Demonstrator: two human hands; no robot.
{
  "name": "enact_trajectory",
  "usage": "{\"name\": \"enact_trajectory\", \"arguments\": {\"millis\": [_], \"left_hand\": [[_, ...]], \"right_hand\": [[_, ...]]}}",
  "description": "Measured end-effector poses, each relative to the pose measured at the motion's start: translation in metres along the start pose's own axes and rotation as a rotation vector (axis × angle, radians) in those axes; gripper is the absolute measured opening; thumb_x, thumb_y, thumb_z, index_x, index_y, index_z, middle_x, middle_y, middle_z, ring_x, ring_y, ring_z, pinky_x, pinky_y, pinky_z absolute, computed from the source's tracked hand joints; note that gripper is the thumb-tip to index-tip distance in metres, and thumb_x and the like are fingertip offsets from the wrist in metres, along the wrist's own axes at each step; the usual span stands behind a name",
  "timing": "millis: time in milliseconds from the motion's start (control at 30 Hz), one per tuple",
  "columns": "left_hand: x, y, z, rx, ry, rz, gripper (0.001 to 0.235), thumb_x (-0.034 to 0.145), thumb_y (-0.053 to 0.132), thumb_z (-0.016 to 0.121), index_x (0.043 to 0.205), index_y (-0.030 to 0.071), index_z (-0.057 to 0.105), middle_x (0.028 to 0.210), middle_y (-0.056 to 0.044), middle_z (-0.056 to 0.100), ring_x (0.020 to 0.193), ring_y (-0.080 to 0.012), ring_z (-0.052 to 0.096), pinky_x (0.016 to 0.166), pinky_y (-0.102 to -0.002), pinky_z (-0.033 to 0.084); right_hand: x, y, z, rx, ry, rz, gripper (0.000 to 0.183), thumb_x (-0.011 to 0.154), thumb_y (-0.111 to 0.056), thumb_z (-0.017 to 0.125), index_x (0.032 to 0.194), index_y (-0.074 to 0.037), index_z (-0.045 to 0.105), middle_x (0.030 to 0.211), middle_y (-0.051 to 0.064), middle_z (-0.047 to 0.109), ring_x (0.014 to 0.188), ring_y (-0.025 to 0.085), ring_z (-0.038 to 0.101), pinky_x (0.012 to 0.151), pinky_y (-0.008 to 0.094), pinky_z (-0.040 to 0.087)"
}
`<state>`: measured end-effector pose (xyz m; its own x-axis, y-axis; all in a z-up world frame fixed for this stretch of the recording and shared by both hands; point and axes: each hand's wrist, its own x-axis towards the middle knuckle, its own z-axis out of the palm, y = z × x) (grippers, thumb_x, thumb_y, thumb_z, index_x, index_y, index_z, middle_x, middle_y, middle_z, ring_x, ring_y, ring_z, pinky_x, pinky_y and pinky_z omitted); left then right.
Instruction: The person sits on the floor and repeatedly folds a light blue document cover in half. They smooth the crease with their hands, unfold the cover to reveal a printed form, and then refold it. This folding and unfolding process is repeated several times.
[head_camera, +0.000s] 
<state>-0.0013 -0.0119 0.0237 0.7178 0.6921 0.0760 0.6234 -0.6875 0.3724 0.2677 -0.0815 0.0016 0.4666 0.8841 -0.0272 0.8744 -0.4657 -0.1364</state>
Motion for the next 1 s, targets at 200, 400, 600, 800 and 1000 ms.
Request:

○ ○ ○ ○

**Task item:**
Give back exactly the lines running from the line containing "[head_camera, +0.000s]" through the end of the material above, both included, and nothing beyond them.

**Task output:**
[head_camera, +0.000s] 
<state>-0.0013 -0.0119 0.0237 0.7178 0.6921 0.0760 0.6234 -0.6875 0.3724 0.2677 -0.0815 0.0016 0.4666 0.8841 -0.0272 0.8744 -0.4657 -0.1364</state>
Motion for the next 1 s, targets at 200, 400, 600, 800 and 1000 ms.
Request:

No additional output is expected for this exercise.